Assigned task: The copy should hold exactly the lines below from the one that contains "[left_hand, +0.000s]" through the one that contains "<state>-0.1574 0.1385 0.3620" and nothing else, so no pictures.
----- Raw data
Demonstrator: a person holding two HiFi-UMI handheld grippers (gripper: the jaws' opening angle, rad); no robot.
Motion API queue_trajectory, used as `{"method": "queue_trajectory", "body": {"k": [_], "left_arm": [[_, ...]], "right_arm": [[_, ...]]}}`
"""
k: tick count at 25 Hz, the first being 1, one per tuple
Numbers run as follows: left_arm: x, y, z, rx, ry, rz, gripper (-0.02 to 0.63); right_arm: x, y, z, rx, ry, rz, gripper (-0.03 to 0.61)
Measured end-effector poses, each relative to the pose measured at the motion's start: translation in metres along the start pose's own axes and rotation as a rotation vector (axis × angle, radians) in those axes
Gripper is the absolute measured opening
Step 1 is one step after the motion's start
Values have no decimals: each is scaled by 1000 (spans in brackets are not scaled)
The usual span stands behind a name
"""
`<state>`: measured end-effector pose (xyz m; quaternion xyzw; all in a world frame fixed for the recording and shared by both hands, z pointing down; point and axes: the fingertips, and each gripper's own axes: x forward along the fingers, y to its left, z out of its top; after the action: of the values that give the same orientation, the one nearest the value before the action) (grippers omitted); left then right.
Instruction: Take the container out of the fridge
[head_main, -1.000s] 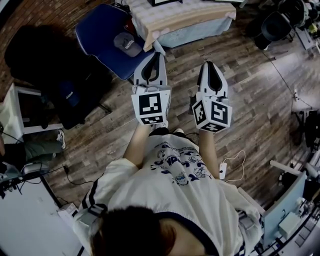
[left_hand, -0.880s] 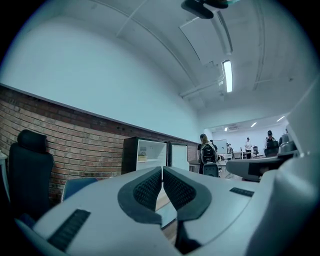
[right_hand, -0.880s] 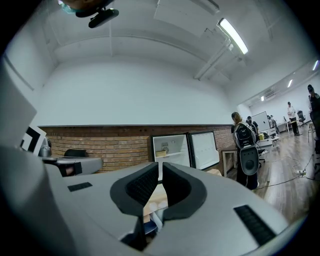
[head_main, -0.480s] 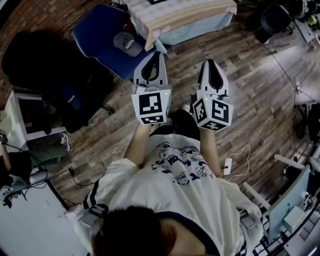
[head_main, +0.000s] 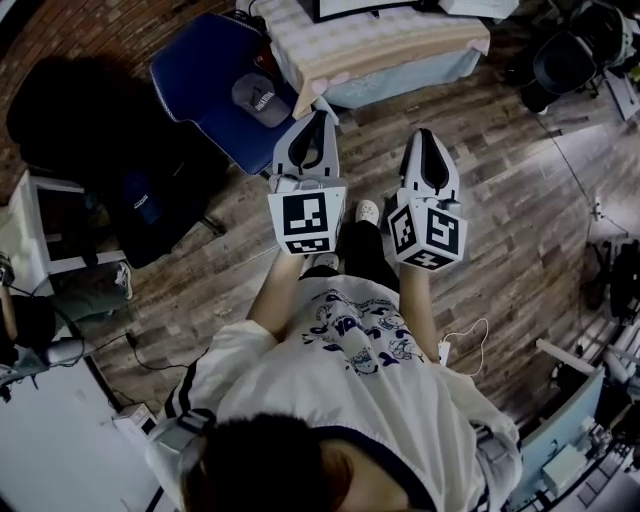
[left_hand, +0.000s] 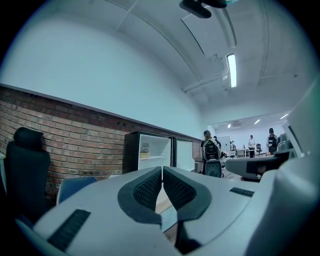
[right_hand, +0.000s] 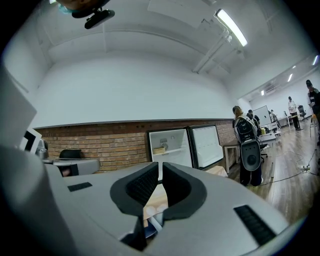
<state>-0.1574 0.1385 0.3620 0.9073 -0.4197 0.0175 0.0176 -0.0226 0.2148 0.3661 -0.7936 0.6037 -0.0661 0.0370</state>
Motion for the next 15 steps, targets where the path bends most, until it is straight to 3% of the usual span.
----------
Reply:
[left_hand, +0.000s] 
[right_hand, +0.000s] 
<state>-0.1574 0.1385 0.3620 0.9073 -0.4197 0.0175 0.0176 -0.0226 0.2148 0.3661 -0.7936 0.6037 -0.0661 0.0370</state>

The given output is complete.